■ **WORK ORDER**:
Go through the entries and copy every line that has the string "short" in it.

[Items listed in a dataset]
------------------------------------------------

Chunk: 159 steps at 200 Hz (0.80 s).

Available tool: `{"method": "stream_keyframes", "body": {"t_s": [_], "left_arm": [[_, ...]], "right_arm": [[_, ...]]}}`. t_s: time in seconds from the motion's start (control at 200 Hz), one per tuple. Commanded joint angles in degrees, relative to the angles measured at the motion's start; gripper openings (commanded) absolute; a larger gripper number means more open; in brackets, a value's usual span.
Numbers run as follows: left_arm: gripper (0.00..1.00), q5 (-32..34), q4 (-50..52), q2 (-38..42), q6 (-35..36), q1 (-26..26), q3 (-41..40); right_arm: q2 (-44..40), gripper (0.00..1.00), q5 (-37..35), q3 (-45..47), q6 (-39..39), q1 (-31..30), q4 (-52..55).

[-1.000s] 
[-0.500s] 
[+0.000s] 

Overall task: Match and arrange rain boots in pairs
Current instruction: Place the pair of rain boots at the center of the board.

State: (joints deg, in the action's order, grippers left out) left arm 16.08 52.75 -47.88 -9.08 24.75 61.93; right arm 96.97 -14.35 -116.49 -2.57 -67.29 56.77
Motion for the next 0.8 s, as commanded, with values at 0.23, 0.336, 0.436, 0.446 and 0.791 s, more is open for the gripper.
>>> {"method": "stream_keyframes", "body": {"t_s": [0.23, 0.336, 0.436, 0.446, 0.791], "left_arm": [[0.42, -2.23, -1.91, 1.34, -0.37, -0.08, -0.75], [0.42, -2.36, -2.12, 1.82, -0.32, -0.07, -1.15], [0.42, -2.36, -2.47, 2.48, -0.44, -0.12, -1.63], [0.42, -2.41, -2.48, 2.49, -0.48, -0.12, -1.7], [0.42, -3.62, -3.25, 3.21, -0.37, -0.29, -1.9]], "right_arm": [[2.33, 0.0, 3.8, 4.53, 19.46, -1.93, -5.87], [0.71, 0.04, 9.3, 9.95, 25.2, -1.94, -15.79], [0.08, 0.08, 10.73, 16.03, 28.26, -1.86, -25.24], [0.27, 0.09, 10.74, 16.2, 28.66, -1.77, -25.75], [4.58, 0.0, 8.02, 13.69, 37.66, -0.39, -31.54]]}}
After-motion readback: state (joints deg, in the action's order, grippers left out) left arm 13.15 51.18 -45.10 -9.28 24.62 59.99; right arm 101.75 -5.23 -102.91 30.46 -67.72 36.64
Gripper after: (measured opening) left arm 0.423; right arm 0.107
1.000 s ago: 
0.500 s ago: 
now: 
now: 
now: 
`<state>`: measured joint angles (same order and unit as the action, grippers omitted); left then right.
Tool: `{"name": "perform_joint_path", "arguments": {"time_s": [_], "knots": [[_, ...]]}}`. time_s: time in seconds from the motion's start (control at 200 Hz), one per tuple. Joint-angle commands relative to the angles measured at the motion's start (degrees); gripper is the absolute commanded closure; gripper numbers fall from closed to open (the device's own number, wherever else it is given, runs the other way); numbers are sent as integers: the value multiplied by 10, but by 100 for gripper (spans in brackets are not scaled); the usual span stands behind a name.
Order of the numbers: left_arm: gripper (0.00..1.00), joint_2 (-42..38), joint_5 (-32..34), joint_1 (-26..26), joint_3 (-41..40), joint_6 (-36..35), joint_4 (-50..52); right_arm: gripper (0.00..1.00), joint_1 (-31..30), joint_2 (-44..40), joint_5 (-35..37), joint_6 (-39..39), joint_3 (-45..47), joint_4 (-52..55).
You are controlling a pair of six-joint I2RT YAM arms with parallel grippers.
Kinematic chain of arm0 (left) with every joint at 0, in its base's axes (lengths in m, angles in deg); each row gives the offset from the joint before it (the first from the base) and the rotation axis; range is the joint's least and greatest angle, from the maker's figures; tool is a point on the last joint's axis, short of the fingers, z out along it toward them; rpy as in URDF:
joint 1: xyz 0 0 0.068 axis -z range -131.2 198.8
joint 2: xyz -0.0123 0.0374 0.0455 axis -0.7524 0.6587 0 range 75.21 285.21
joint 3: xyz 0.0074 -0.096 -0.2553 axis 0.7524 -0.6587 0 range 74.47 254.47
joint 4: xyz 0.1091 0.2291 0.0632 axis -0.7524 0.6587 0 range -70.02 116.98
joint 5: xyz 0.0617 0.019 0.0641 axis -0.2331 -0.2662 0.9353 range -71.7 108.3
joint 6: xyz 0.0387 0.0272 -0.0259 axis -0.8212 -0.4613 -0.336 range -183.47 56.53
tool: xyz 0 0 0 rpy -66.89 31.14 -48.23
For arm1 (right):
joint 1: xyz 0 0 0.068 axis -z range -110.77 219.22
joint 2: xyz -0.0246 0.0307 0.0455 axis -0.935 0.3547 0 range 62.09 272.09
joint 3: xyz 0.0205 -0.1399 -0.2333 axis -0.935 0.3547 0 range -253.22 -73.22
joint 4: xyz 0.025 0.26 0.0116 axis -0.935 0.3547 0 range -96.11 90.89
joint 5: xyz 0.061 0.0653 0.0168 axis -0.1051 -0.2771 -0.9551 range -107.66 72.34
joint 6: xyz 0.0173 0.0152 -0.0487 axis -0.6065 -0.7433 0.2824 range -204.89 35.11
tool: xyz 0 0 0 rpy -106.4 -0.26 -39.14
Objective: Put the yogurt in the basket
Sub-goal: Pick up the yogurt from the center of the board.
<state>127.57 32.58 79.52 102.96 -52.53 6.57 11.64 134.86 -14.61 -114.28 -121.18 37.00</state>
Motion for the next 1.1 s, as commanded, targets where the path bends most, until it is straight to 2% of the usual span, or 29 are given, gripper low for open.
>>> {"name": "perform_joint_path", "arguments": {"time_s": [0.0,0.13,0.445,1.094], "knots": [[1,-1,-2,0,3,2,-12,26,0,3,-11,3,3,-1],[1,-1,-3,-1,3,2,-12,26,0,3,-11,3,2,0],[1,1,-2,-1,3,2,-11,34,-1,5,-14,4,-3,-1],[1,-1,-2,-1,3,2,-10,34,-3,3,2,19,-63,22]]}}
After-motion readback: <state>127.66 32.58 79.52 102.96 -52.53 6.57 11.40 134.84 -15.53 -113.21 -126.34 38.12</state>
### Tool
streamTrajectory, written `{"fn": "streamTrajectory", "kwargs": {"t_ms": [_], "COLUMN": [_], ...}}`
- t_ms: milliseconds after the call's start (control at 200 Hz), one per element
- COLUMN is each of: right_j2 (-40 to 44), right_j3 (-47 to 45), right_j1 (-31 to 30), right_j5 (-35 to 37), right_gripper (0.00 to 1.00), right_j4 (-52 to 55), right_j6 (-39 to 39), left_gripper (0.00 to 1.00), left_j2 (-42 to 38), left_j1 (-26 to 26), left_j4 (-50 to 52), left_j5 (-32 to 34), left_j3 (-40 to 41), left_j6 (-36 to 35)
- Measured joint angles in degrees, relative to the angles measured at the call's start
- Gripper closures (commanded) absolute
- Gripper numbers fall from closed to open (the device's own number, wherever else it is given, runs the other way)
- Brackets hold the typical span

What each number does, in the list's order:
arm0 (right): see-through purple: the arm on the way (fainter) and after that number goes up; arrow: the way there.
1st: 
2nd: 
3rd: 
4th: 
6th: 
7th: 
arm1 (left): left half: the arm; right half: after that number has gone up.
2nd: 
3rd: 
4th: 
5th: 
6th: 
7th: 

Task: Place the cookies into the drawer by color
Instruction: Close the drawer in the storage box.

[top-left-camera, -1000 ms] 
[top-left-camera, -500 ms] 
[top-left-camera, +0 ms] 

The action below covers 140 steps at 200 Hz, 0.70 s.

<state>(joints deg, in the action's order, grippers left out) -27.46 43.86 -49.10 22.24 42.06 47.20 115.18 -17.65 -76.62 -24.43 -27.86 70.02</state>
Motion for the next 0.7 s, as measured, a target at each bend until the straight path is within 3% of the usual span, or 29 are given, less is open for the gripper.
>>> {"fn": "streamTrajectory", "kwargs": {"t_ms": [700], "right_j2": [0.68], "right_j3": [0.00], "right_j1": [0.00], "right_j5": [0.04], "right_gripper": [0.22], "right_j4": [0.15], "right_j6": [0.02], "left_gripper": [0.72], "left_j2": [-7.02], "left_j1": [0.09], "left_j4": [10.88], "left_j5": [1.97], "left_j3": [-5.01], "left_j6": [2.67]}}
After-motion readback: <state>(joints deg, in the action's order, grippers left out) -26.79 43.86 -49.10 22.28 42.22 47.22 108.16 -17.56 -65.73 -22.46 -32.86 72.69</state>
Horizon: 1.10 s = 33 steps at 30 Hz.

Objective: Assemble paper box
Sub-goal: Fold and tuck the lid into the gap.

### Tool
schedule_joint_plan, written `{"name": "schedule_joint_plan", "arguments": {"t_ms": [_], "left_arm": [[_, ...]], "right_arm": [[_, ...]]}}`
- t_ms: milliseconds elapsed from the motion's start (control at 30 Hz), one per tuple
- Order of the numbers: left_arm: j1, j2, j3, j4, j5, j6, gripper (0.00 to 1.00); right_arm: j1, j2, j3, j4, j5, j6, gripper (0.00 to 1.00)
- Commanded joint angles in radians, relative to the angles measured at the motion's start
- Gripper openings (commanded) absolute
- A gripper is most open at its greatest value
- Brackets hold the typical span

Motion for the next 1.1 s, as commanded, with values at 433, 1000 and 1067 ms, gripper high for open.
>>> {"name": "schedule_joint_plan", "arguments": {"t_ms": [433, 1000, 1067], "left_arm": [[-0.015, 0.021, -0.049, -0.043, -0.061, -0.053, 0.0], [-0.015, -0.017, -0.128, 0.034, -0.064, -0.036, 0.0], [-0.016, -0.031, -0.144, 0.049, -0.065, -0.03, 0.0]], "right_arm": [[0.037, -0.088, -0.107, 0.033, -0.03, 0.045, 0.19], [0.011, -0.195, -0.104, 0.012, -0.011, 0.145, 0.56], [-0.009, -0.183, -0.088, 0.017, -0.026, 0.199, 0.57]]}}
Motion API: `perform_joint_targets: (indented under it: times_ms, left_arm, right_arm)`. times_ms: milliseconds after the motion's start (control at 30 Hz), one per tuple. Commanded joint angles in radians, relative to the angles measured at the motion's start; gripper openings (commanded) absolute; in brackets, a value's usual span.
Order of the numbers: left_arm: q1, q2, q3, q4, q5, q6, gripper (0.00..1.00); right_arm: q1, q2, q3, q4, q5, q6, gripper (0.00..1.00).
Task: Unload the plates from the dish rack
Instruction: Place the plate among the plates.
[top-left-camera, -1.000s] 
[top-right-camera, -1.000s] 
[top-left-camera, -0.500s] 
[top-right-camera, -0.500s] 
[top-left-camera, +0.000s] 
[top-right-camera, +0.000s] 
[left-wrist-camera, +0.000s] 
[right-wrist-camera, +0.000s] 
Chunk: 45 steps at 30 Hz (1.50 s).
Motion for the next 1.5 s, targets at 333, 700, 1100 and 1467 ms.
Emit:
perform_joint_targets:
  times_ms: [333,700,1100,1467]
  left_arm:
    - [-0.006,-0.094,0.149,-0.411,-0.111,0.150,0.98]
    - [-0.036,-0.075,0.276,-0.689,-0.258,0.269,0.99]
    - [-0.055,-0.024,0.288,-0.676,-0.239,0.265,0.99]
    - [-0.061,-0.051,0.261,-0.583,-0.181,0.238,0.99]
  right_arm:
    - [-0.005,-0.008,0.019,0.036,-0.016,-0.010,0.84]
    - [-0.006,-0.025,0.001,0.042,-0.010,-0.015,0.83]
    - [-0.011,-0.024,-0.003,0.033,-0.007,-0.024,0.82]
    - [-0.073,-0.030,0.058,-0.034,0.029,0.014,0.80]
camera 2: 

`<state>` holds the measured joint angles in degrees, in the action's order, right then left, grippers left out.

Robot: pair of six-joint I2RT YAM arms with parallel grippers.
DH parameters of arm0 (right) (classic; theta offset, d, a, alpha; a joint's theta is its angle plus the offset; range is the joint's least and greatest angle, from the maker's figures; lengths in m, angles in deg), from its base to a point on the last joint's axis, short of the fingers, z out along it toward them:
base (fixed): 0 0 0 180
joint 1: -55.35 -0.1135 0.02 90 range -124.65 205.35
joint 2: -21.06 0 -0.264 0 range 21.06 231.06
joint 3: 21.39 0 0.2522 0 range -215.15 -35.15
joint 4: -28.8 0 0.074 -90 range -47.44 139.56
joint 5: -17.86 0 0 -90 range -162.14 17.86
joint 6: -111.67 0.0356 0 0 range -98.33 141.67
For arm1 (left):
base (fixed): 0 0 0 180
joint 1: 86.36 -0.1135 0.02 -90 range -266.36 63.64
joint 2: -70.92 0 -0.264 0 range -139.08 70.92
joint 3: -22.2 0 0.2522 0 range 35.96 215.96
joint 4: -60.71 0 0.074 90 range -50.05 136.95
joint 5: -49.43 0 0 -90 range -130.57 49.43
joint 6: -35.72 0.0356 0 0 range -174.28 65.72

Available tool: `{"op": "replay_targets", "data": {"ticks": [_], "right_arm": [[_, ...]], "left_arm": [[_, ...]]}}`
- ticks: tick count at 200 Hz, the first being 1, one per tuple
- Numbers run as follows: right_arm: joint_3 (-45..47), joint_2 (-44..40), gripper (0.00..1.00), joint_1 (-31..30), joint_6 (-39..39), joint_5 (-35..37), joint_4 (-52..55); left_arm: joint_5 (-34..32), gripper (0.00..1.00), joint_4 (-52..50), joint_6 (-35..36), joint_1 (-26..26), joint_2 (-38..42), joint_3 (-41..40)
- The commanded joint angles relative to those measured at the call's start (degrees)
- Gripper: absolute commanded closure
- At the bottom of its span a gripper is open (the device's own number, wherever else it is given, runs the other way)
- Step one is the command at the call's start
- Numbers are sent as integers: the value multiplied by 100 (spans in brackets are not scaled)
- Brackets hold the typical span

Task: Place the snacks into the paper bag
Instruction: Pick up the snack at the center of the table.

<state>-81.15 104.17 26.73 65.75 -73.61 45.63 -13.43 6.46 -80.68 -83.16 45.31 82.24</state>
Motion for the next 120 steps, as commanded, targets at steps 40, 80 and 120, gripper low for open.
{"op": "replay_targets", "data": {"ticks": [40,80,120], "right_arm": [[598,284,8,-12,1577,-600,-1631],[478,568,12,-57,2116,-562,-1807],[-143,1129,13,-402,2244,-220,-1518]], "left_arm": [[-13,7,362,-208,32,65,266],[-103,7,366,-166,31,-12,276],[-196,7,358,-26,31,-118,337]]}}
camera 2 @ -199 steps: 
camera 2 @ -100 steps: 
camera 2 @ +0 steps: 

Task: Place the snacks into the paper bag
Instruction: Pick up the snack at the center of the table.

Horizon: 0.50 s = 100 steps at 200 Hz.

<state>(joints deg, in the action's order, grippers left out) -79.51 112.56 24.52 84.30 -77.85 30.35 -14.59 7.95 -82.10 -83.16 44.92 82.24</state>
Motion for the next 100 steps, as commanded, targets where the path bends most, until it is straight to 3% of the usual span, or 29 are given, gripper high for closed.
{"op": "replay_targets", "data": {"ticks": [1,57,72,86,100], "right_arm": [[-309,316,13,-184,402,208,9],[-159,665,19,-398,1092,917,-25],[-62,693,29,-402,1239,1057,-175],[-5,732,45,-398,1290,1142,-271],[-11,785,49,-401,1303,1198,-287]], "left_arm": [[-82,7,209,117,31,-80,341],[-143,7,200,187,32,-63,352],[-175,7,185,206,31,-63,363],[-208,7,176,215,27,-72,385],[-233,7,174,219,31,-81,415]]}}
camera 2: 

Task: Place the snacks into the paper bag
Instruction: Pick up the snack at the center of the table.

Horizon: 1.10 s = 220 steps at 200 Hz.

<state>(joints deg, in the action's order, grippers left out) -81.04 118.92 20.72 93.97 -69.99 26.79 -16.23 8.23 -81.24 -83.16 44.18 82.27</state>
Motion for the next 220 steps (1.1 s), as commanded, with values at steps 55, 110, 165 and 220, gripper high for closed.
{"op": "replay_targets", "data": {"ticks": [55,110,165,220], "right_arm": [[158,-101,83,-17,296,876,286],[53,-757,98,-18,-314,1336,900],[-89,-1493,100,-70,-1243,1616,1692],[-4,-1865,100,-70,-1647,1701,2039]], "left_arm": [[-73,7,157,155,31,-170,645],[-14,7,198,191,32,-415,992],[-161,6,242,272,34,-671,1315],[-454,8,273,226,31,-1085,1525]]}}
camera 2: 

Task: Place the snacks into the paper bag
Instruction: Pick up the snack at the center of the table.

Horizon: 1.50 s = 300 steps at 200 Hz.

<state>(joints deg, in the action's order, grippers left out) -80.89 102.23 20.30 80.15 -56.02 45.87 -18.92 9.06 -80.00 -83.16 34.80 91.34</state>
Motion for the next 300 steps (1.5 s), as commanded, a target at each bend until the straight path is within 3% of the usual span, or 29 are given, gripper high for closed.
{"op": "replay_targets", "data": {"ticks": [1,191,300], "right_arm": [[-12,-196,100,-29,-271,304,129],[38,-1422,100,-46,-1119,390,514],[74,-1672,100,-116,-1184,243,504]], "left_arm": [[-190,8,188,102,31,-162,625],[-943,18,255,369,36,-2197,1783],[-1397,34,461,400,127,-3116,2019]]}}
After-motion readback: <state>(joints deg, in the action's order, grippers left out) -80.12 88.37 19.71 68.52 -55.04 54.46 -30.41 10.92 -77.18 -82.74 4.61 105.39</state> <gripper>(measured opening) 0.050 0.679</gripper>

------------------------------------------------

■ **ANSWER BOX**:
Kinematic chain of arm0 (left) with every joint at 0, in its base's axes (lengths in m, angles in deg); each row gives the offset from the joint before it (the first from the base) and the rotation axis; range is the joint's least and greatest angle, from the maker's figures; tool is a point on the last joint's axis, short of the fingers, z out along it toward them; rpy as in URDF:
DH parameters of arm0 (right) (classic; theta offset, d, a, alpha; a joint's theta is its angle plus the offset; range is the joint's least and greatest angle, from the maker's figures; lengths in m, angles in deg), from its base to a point on the last joint's axis, short of the fingers, z out along it toward them:

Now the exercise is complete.